How to complete this task: Determine how many lines in the data below contain "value" and write only that number.

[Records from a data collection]
# # # # # # #

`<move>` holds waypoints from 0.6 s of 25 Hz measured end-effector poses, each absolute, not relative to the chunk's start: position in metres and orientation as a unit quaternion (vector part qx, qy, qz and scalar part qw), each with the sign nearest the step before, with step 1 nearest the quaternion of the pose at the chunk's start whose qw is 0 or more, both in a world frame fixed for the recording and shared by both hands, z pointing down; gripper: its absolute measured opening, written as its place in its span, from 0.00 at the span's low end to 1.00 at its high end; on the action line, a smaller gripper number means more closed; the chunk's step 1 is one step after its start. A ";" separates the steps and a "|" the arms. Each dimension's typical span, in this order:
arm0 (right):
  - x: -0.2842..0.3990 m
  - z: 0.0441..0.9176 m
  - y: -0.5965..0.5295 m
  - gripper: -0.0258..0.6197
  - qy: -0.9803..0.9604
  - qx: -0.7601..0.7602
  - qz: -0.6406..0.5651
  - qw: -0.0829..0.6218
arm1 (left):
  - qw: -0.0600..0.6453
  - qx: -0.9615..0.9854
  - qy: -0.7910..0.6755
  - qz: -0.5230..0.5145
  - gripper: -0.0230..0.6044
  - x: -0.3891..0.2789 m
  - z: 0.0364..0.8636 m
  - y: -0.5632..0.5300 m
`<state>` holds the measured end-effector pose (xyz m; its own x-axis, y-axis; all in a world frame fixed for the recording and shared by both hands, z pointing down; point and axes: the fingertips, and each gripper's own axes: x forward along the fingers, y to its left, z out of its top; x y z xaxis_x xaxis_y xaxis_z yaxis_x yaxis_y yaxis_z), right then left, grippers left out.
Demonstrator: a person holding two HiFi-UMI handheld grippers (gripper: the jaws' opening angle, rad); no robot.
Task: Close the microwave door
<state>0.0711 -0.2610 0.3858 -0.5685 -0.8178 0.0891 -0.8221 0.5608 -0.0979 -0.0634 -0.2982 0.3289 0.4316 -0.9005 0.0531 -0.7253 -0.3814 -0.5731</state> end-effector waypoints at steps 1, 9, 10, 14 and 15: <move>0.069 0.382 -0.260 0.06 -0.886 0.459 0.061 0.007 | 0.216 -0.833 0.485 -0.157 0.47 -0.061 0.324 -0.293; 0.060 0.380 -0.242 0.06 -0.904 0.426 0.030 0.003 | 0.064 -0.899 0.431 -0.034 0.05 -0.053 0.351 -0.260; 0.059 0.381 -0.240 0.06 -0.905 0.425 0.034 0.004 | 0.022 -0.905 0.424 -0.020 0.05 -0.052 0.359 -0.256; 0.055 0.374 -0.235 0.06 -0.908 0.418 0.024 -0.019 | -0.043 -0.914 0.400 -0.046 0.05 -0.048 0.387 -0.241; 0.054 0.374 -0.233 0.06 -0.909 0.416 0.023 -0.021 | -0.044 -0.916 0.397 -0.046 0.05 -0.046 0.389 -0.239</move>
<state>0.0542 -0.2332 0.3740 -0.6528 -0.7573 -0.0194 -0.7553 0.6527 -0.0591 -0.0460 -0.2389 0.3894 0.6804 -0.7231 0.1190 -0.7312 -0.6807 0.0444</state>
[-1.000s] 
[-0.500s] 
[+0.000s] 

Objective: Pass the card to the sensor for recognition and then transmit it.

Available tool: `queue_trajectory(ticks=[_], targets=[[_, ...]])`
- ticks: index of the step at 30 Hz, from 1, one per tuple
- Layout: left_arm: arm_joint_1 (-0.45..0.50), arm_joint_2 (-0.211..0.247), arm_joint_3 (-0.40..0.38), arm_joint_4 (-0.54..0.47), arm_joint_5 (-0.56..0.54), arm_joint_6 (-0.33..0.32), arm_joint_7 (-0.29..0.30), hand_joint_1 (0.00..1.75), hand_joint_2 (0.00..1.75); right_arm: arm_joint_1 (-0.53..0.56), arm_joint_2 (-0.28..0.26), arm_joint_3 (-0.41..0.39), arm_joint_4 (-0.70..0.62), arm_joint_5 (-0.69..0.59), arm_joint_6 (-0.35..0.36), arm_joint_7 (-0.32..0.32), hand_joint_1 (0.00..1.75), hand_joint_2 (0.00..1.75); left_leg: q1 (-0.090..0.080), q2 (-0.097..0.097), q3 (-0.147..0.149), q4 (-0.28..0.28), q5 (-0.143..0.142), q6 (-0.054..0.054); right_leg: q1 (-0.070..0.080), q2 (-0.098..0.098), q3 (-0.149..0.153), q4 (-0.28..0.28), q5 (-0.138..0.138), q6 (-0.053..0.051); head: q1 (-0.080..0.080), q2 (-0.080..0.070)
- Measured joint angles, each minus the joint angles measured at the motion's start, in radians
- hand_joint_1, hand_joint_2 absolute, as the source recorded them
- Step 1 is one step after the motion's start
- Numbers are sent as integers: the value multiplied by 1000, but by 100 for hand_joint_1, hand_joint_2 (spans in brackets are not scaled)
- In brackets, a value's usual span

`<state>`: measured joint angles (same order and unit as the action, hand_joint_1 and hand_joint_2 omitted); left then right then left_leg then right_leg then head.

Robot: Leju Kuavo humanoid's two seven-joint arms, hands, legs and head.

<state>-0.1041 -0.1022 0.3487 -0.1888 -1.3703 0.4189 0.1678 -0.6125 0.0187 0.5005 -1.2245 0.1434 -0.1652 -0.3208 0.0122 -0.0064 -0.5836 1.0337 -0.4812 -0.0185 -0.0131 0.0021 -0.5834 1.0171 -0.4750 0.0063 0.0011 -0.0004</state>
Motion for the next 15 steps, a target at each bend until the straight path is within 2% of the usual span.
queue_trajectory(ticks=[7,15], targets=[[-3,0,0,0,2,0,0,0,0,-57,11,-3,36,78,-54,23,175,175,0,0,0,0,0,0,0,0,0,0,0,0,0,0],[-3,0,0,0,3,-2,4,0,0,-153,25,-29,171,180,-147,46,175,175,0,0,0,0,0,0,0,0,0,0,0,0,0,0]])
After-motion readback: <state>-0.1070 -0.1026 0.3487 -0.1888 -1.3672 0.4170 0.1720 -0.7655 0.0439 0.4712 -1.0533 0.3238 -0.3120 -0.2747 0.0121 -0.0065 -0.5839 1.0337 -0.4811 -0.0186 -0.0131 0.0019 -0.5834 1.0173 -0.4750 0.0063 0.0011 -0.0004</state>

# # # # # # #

Written answer: 2